- **Assignment**: The response must consist of the lines below from the one with "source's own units" through the one with "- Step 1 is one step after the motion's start", exactly as they appear and with both ends kept.
Data to examine section start
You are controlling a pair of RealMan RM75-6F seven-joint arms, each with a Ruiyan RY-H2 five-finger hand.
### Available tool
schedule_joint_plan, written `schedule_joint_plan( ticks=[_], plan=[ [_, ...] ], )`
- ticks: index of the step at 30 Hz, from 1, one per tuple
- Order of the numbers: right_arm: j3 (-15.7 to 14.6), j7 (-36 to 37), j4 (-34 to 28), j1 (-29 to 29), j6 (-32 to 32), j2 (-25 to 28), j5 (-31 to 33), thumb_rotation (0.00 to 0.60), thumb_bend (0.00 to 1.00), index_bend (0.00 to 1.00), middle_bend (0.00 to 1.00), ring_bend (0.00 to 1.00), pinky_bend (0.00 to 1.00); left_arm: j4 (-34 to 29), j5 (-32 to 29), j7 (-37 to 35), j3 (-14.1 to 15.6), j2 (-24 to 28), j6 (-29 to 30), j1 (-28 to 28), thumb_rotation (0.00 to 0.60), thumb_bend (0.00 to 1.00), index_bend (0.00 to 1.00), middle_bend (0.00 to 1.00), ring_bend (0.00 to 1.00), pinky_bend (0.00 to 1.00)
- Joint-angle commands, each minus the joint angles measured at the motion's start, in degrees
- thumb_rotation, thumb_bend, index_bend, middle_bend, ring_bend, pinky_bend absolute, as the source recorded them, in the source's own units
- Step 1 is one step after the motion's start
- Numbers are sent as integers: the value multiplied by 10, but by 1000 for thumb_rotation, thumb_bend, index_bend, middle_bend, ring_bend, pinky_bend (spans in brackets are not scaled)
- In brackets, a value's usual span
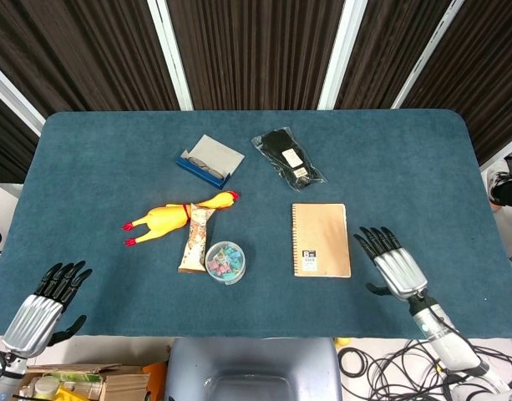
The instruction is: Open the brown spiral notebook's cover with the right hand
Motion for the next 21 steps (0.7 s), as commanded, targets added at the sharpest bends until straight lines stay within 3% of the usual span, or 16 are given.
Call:
schedule_joint_plan(
  ticks=[1, 12, 21],
  plan=[
    [-3, 33, 61, 1, -3, -47, -14, 600, 110, 127, 0, 0, 0, 18, 2, 7, -2, -16, 6, 6, 600, 334, 0, 0, 0, 19],
    [13, 48, 129, 20, -23, -111, -7, 600, 154, 193, 0, 0, 0, 29, -9, 11, -7, -27, -8, 6, 600, 339, 0, 1, 0, 19],
    [21, 43, 149, 31, -47, -129, 8, 600, 155, 202, 0, 0, 0, 30, -9, 9, -8, -26, -12, 6, 600, 338, 0, 2, 0, 19]
  ],
)
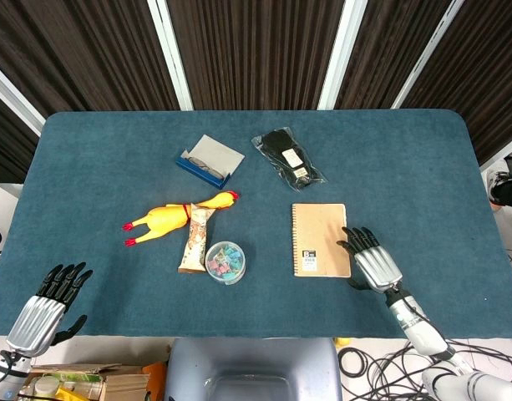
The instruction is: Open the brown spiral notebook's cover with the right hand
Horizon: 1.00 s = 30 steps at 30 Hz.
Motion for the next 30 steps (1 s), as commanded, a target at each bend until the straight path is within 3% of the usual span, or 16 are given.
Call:
schedule_joint_plan(
  ticks=[1, 19, 30],
  plan=[
    [3, -1, 4, 4, -6, -5, 5, 600, 154, 203, 0, 0, 0, 0, 0, 0, 0, 0, -1, 0, 600, 338, 0, 2, 0, 19],
    [18, -12, 15, 14, -19, -20, 26, 600, 154, 203, 0, 0, 0, 2, 1, -2, -1, 1, 2, 4, 600, 337, 0, 7, 0, 19],
    [50, -46, -10, 48, -38, -33, 44, 600, 155, 203, 0, 0, 0, 5, -1, -4, -1, -1, 3, 7, 600, 336, 0, 11, 0, 19]
  ],
)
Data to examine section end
- **Your solution**:
- thumb_rotation, thumb_bend, index_bend, middle_bend, ring_bend, pinky_bend absolute, as the source recorded them, in the source's own units
- Step 1 is one step after the motion's start

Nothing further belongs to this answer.